El
presidente de la Generalitat, Carles Puigdemont, en un increíble alarde de
irresponsabilidad, ha declarado que el plan de “independencia en 18 meses” es…
¡”perfectamente asumible”! Si tenemos en cuenta que ese plazo se elaboró enero,
eso implica que a 30 de julio de 2017, Cataluña debería de ser independiente…
¿Alguien razonable contempla esta posibilidad en Cataluña? No, pero es que la “rauxa”
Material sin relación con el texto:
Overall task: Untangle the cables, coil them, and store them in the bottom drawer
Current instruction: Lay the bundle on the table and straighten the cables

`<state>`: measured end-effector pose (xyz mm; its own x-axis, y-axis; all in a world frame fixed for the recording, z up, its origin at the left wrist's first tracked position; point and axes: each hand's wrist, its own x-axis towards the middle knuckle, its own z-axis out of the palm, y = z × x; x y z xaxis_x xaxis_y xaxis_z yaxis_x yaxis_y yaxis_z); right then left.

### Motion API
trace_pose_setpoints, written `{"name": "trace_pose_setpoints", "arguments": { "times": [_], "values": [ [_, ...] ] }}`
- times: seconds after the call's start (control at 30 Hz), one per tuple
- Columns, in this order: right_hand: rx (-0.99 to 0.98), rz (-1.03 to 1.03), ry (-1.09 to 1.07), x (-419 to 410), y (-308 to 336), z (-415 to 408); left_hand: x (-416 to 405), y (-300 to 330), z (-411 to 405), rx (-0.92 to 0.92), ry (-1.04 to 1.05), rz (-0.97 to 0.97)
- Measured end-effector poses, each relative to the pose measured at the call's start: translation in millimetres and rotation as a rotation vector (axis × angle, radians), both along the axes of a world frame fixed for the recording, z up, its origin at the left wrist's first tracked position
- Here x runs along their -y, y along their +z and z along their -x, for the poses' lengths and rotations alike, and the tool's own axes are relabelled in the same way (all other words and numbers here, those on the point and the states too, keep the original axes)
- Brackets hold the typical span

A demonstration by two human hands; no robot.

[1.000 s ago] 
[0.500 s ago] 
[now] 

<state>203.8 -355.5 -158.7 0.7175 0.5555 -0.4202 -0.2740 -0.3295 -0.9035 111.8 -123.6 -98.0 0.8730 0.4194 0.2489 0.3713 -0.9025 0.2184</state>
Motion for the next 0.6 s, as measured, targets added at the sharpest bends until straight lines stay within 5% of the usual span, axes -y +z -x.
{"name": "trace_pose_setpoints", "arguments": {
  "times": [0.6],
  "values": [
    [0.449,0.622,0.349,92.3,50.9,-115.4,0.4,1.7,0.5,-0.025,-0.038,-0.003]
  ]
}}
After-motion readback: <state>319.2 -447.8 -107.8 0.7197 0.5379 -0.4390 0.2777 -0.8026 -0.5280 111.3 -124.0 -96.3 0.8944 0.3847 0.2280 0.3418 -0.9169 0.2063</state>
que se ha apoderado de la Generalitat desde 2003, es ya un virus imparable.
El
que las fuerzas independentistas hayan perdido en su conjunto votos en las
pasadas elecciones, el que el PP se haya reforzado en Cataluña y en el resto
del Estado haciendo impensable un gobierno que no esté dirigido por Rajoy, la
derrota de las fuerzas de izquierdas que, con sus mas y sus manos, se mantenían
ambiguas en relación al “procés”, las reiteradas negativas de lo que queda de
la UE, contra la independencia de algún territorio de sus Estados miembros…
todo ello, absolutamente todo ello, no ha servido para que Puigdemont
reordenara sus ideas y reconociera que el “procés” y su prolongación de “18
meses”, están muertos y enterrados. A lo largo de estos meses su única victoria
ha consistido en romper a la CUP utilizando para ello la cuña que suponían los
sectores más rancios y oportunistas del independentismo catalán, los que
estuvieron con el PSAN de los años 60, con el MDT y TLL de los 80 y que estaban
agradecidos a Pujol el que terciara en su favor cuando la policía se decidió a
tirar el tingado que suponía Terra Lliure ante las Olimpiadas del 92. Única
victoria ¡en seis meses de “gobierno”! Nada de lo que sentirse orgulloso.